Data processing pipeline for tRNAviz

Primary LanguagePythonGNU General Public License v3.0GPL-3.0


Data processing pipeline for tRNAviz

Pipeline overview

  1. Prerequisites

    • Python 3: pandas, Biopython
    • R: plyr, dplyr, tidyr, ggplot2, Biostrings, RColorBrewer
    • A list of taxids. If you need to, run parse-genomeinfodb.py to get this list.
  2. Run tRNAscan-SE on all genomes.

    • We need .out, .iso, and .ss files, and to run with detailed output.
  3. Find taxonomy information for list of species along with relevant filepaths

    • Prerequisites: List of NCBI Taxonomy IDs. Also helpful for this list to contain paths to tRNAscan-SE output. (taxids.tsv)
    • Scripts:
      • get-taxonomy.R (taxids.tsv -> genomes.tsv)
        • Output list of species, plus taxonomic info from NCBI.
      • generate_newick_tree.py (genomes.tsv -> newick-tree.txt)
        • Output a Newick tree that can be used for visualizing phylogenetic trees.
  4. Parse tRNAscan-SE output

    • Prerequisites:
      • tRNAscan-SE output files (.out, .ss, .iso) separated into individual folders
    • A table containing paths for .out, .iso, and .ss files. Can be combined with genomes.tsv as additional columns. (genomes.tsv)
      • Covariance model specialized for alignment and numbering (specified by -n in parse-tRNAs.py)
      • Confidence set (if applicable) (confidence-set.txt)
    • Scripts:
      • parse-tRNAs.py: main driver script (genomes.tsv, .out, .iso, .ss, numbering.sto, confidence-set.txt -> trna-df.tsv)
      • tRNA_position.py: helper library that resolves Sprinzl tRNA positions
      • sstofa3 (.ss -> .fa)
        • Removes introns by parsing the .ss file. Note that the default output is the same name as tRNAscan-SE .fa output, which contains introns! Introns are not okay!
  5. Resolve consensus features and count base frequencies

    • Prerequisites:
      • Parsed data frame with each position as a column (trnas.tsv)
    • Scripts:
      • resolve-consensus.py (taxonomy.tsv, trnas.tsv -> consensus.tsv)
        • consensus.tsv: For each taxonomic group, lists consensus features for each position and isotype.
      • count-freqs.py (taxonomy.tsv, trnas.tsv -> freqs.tsv)
        • freqs.tsv: For each taxonomic group, lists base and base pair counts by position and isotype.

Tuning the pipeline

Depending on your genome set, you will certainly need to make some changes to your workflow.
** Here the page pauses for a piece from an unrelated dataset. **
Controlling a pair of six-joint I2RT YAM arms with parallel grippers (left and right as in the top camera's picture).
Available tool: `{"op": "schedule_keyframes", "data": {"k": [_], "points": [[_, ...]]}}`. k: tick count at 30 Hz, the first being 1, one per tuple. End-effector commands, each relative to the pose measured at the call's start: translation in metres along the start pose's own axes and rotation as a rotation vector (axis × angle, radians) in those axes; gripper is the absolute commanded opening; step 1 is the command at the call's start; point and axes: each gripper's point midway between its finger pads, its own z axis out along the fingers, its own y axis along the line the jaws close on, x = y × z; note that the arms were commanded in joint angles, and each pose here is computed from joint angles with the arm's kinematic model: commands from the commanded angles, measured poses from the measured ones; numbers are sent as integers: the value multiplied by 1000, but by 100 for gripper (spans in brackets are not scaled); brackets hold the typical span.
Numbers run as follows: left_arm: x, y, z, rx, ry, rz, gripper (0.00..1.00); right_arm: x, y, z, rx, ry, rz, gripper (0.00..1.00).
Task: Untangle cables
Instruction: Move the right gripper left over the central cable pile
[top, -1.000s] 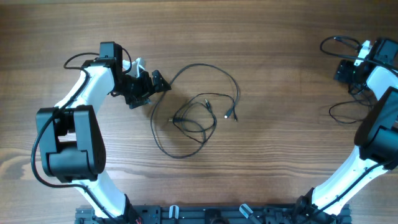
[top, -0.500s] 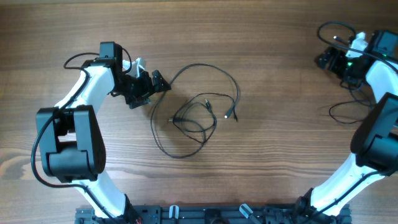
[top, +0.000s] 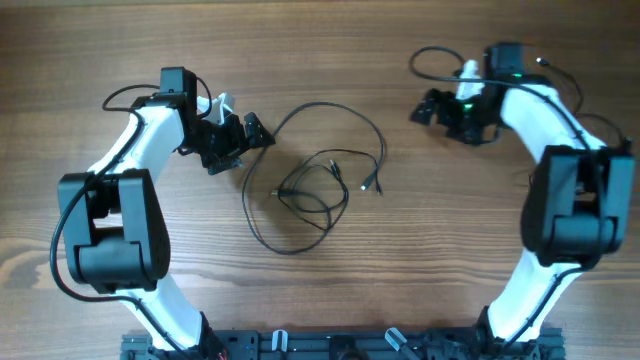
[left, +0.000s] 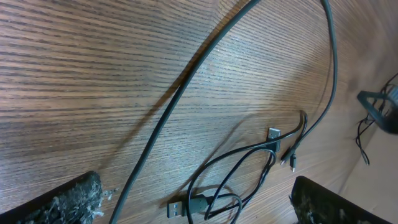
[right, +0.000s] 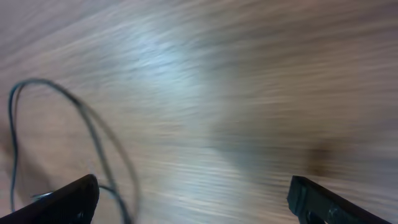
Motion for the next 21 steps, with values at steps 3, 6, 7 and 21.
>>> {"op": "schedule_keyframes", "data": {"k": [3, 6, 7, 21], "points": [[0, -3, -4, -2, -15, 33, 100, 32, 60, 22, -39, 75, -43, 100], [0, -3, -4, -2, -15, 33, 100, 56, 93, 36, -47, 122, -65, 99], [0, -3, -4, -3, -15, 33, 100, 61, 101, 39, -50, 132, -78, 99], [0, -3, -4, -2, -15, 33, 100, 175, 202, 74, -88, 295, -355, 98]]}}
Here's some examples:

  • Adding a couple of lower scoring tRNAs is helpful for identifying minor conserved variants. For non-mammalian vertebrates though, I've locked in the tRNA set to the high confidence set, due to the sheer number of highly amplified tRNA genes.
  • Fungi have more diverged tRNAs and score a bit lower using the eukaryotic covariance model, so a score threshold needs to be tuned to maximize the quality of your tRNA set.